While improvised and usually inadequate, these sense-making efforts are not themselves random. The author surveys research showing that our tendency to attribute causality fall into patterns that derive from our experience in dealing with other people. When considering the behavior of others, "we tend to overestimate the effect of personality and disposition. Other people act the way they do because they're just that kind of people." But in assessing ourselves, "we overestimate the influence of the situation and underestimate the influence of our own characteristics. After all, we know what kind of people we are, and we're right in the middle of the situation, so we often look to the external environment to explain what we're doing and why we're doing it." When an outcome seems to derive from neither objective circumstances nor an individual's own capacities or characteristics, up comes the sense that something else must be involved -- luck, good or bad, experienced as an invisible factor in the world or as something the individual "has."
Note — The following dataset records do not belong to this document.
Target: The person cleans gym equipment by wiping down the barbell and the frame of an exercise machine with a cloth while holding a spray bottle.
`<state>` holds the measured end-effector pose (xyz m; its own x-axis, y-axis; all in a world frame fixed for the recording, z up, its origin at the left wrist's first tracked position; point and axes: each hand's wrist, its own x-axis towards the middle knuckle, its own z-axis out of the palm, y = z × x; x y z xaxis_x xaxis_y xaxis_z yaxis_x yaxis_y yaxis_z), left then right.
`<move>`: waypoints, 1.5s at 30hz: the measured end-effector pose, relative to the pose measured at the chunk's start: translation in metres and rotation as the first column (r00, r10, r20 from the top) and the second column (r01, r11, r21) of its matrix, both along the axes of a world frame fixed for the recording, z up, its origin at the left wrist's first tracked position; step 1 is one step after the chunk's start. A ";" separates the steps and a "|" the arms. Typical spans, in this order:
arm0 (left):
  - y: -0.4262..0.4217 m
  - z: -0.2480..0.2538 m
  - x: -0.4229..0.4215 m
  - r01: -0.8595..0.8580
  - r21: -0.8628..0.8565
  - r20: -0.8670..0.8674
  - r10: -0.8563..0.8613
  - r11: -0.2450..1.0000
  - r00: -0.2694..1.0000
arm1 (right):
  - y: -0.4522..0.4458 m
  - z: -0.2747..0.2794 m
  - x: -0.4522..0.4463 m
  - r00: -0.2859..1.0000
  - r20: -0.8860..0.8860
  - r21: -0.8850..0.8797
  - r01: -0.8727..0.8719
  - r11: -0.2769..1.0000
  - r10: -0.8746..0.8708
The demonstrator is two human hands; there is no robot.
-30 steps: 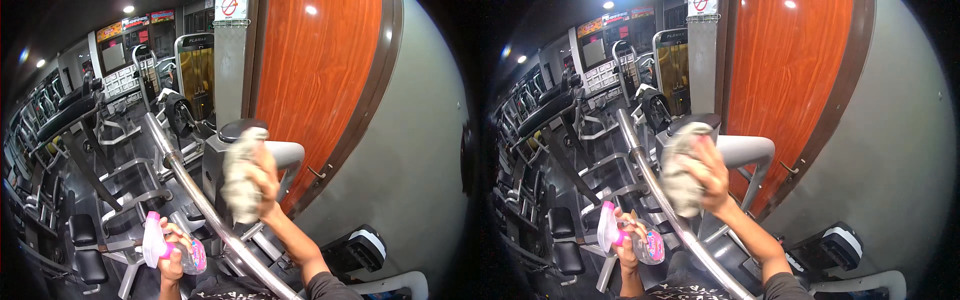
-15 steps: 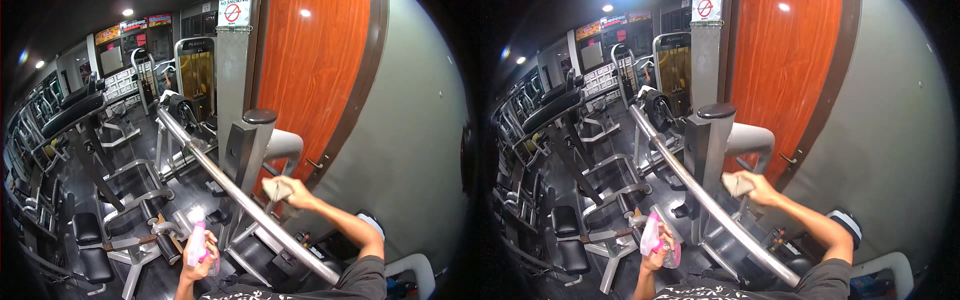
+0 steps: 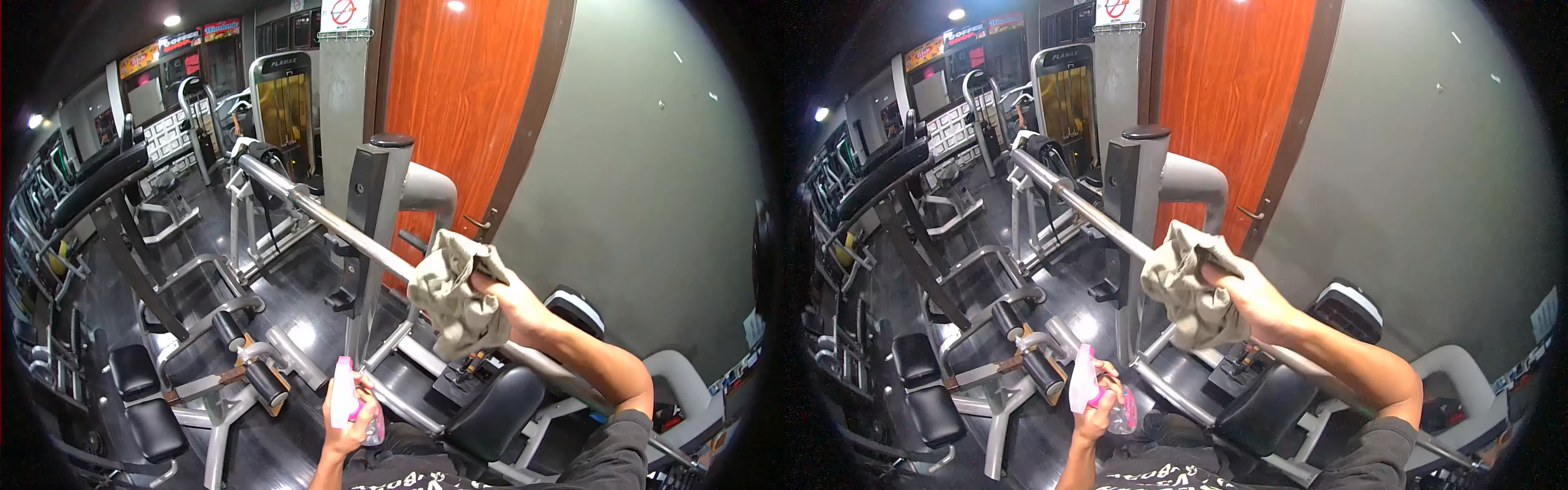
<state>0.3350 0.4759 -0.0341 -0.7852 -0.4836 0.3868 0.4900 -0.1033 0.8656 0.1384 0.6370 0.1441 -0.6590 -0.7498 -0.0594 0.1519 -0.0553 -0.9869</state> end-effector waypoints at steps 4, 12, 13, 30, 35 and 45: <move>0.002 0.013 0.015 -0.023 -0.034 -0.012 0.023 0.999 1.000 | -0.008 -0.027 0.035 0.961 0.277 -0.020 0.005 1.000 0.001; -0.006 0.005 0.022 0.010 -0.049 0.020 -0.009 0.999 1.000 | -0.051 -0.145 0.053 0.670 0.723 -0.192 -0.036 0.981 0.166; -0.010 0.002 0.020 0.007 -0.055 0.020 -0.006 0.998 1.000 | -0.058 -0.154 0.050 0.637 0.744 -0.231 -0.039 0.972 0.202; -0.050 -0.016 -0.051 0.175 -0.072 0.129 -0.165 0.982 0.978 | -0.187 -0.191 -0.152 0.435 -0.372 -0.687 0.466 0.558 -0.820; -0.064 -0.020 -0.071 0.119 -0.090 0.152 -0.105 0.989 0.983 | -0.223 -0.215 -0.145 0.096 -0.684 -0.653 0.360 0.666 -0.723; -0.068 -0.024 -0.088 0.097 -0.058 0.123 -0.090 0.994 0.988 | -0.170 -0.319 -0.092 0.709 -0.490 -0.466 0.278 0.840 -0.507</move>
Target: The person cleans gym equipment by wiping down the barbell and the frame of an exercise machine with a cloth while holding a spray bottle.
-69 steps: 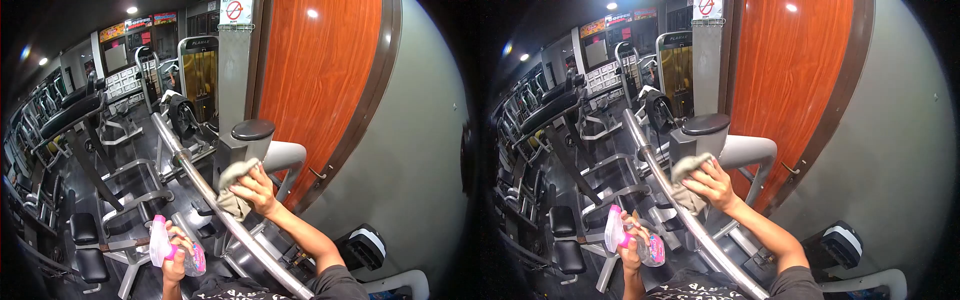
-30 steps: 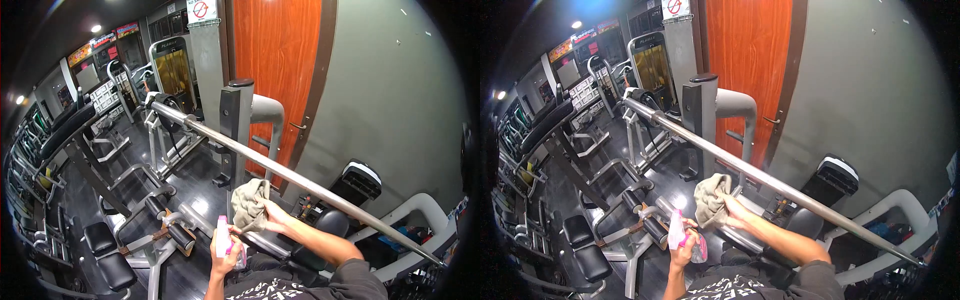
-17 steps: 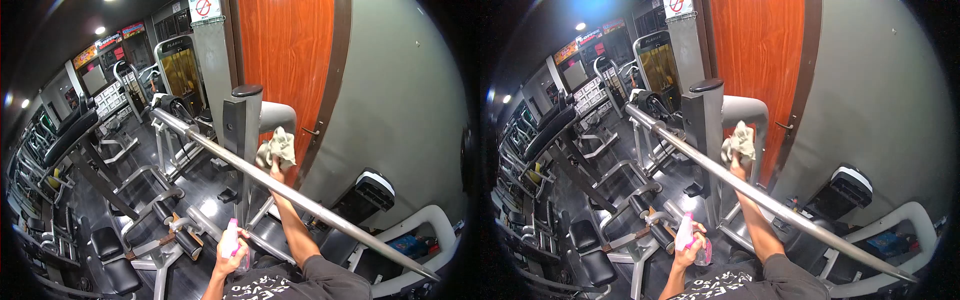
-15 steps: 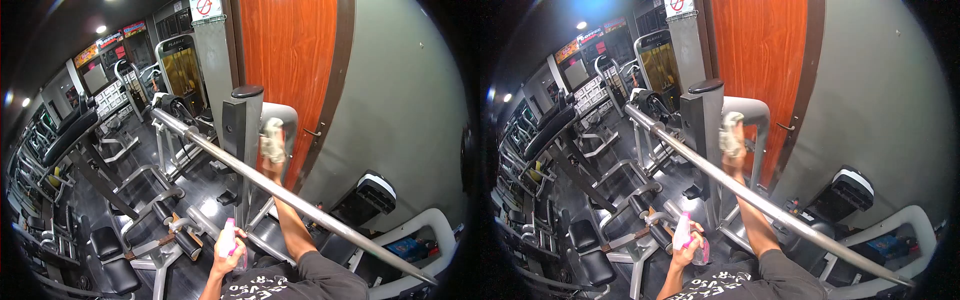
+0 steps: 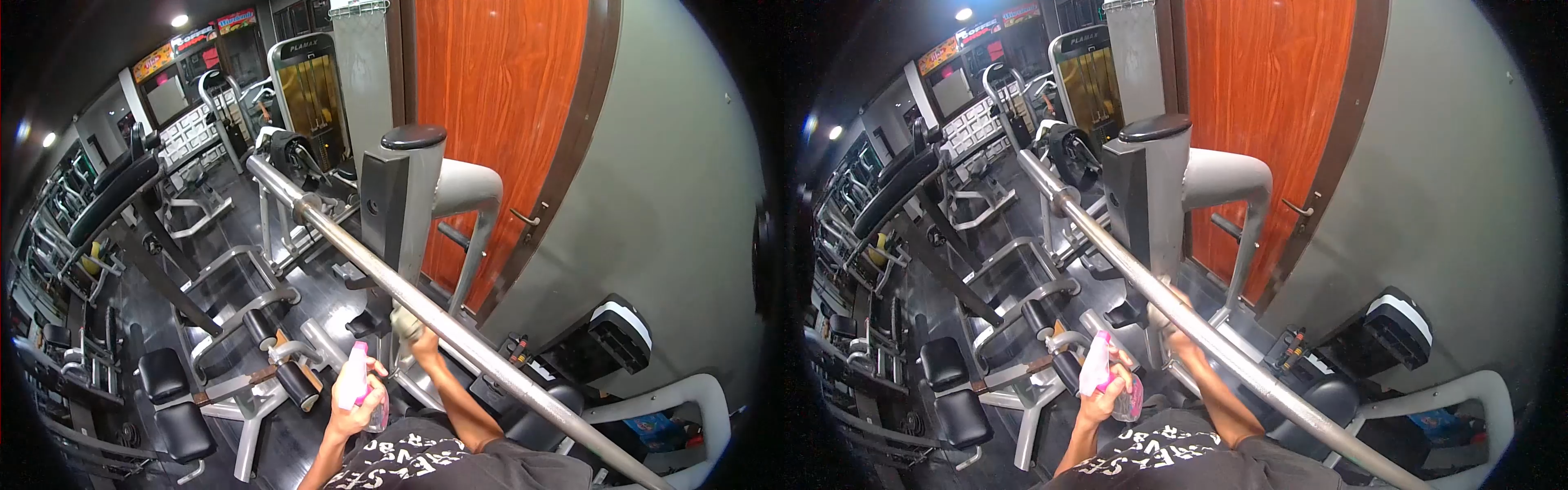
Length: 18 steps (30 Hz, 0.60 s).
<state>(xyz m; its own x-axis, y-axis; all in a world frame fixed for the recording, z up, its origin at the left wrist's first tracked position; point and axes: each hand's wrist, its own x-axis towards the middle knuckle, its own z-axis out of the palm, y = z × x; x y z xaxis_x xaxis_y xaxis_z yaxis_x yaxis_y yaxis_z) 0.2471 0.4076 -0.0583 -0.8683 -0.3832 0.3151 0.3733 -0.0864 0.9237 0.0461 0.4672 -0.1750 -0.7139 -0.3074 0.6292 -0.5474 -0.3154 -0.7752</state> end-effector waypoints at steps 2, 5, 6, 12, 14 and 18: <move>-0.001 -0.002 -0.004 0.014 0.030 -0.012 -0.014 0.999 1.000 | -0.007 0.035 -0.016 0.976 -0.026 -0.165 0.210 0.964 -0.217; -0.002 0.000 -0.008 0.020 0.007 -0.009 -0.020 1.000 1.000 | -0.026 0.089 -0.042 0.911 -0.207 -0.199 0.319 0.927 -0.358; -0.002 0.000 -0.009 0.017 0.009 -0.011 -0.017 1.000 1.000 | -0.032 0.099 -0.047 0.898 -0.282 -0.141 0.308 0.941 -0.336; -0.005 -0.004 -0.006 -0.010 0.001 -0.043 0.010 1.000 0.999 | -0.051 0.016 -0.017 0.902 -0.292 -0.039 0.321 0.946 -0.318; -0.005 -0.008 -0.005 -0.005 -0.013 -0.052 0.004 1.000 0.999 | -0.026 -0.028 -0.002 0.852 -0.495 0.205 0.304 0.930 -0.170; -0.003 -0.015 -0.006 0.074 -0.009 -0.040 -0.074 0.997 0.996 | 0.012 0.002 0.007 0.921 -0.385 0.288 0.175 0.941 -0.054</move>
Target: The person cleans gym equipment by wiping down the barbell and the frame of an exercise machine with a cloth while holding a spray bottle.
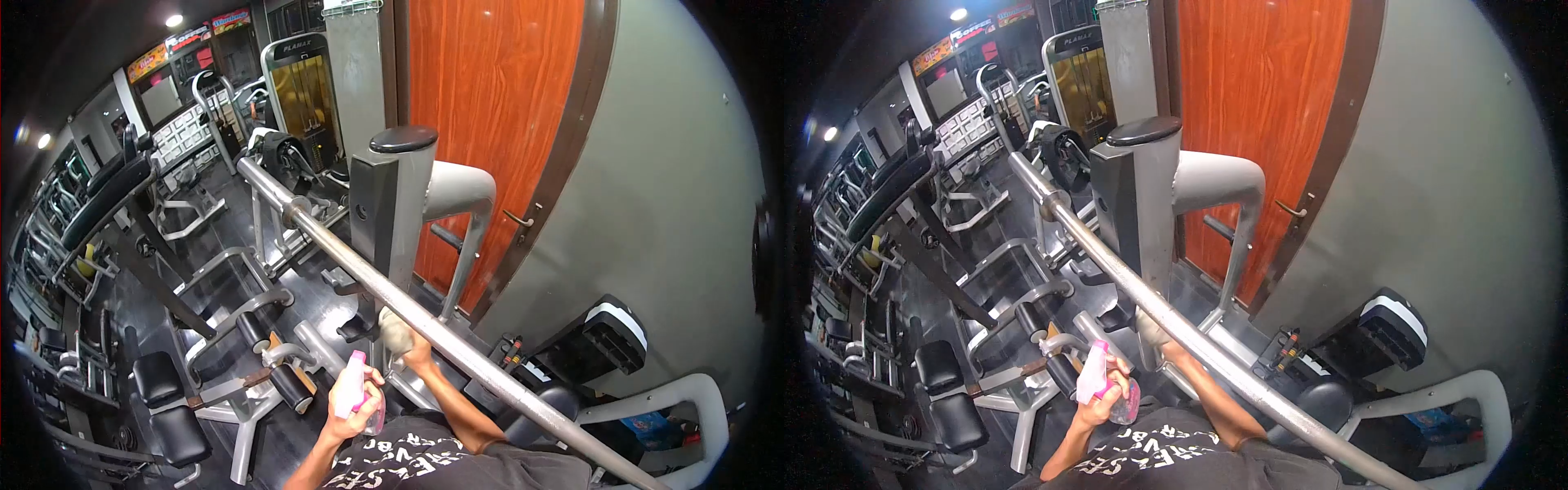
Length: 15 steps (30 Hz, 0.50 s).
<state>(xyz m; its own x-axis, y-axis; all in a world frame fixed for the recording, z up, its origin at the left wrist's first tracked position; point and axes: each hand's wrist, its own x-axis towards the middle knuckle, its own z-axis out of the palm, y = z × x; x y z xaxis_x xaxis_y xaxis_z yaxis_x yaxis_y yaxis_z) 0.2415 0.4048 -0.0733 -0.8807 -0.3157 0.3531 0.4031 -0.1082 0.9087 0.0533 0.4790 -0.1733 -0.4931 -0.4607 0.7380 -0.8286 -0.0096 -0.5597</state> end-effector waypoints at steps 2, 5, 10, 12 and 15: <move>0.005 -0.001 -0.003 0.026 0.021 0.000 -0.026 0.999 1.000 | -0.002 0.050 -0.010 0.956 0.284 -0.361 0.037 0.932 0.072; 0.012 0.002 -0.012 0.048 0.040 0.001 -0.048 0.998 0.999 | -0.011 0.078 -0.060 0.881 0.423 -0.557 0.068 0.828 0.212; 0.018 0.002 -0.015 0.059 0.049 0.004 -0.059 0.997 0.998 | -0.058 0.101 -0.092 0.995 0.061 -0.451 0.101 0.887 -0.082; 0.018 -0.002 -0.010 0.054 0.052 0.018 -0.055 0.997 0.998 | -0.065 0.089 -0.079 0.979 0.009 -0.423 0.188 0.886 -0.204; 0.013 -0.007 -0.004 0.017 -0.022 0.101 -0.015 1.000 0.995 | -0.065 0.024 -0.052 0.974 0.169 -0.476 0.217 0.852 -0.154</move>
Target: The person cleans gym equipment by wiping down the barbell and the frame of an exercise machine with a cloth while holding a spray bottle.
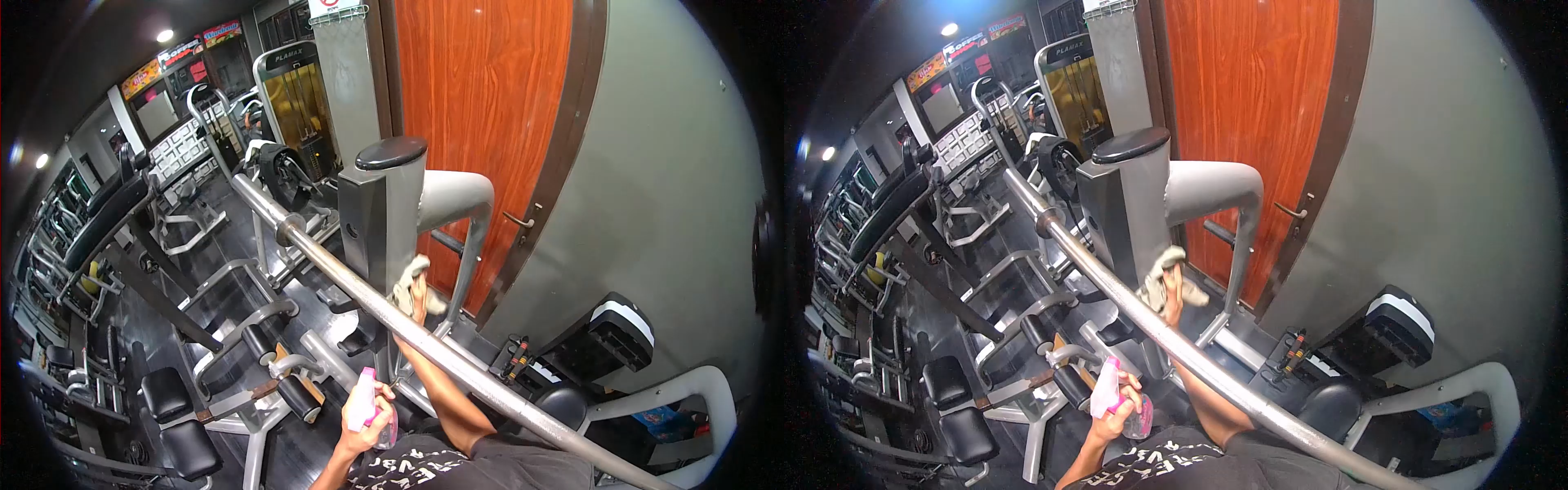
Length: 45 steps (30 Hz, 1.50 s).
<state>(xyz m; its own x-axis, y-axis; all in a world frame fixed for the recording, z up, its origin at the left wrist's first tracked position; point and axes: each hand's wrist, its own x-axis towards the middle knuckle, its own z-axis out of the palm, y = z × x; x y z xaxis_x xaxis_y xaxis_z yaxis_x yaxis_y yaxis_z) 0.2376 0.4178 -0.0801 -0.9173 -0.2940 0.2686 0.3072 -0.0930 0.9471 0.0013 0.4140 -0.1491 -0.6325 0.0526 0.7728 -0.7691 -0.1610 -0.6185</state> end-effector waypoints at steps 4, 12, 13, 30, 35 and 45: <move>-0.002 -0.011 -0.001 0.001 -0.031 0.005 -0.001 1.000 1.000 | 0.020 -0.058 0.016 0.897 0.384 -0.036 -0.223 0.974 0.220; 0.002 0.009 -0.015 0.205 -0.053 -0.017 -0.206 0.977 0.978 | 0.006 0.032 -0.061 0.853 0.477 -0.106 -0.184 0.977 0.212; 0.001 0.009 -0.016 0.200 -0.053 -0.017 -0.201 0.978 0.979 | 0.008 0.058 -0.055 0.839 0.484 -0.192 -0.177 0.965 0.251; 0.005 0.005 -0.024 0.099 0.099 -0.095 -0.090 0.990 0.991 | 0.018 0.049 -0.031 1.000 0.009 0.025 -0.005 1.000 0.005; 0.008 0.001 -0.026 0.026 0.139 -0.142 -0.006 0.990 0.990 | 0.004 0.004 -0.006 0.970 -0.202 0.182 0.172 0.968 -0.134; 0.004 0.003 -0.018 0.021 0.144 -0.175 0.004 0.989 0.985 | 0.049 0.043 -0.011 0.986 -0.168 -0.041 -0.009 0.999 0.002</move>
The ability to imagine alternative outcomes -- the human capacity for counterfactual thinking -- also refracts our experience and provokes efforts to understand why one possibility came to pass and another did not. The level of anxiety typical of a given nervous system also has an effect on how much randomness or unpredictability the individual can handle. Which is not to say that thoughts about luck are necessarily symptomatic. A belief in luck -- or in the possibility of attracting the good variety -- may have a degree of therapeutic benefit. It is not always the worst of illusions.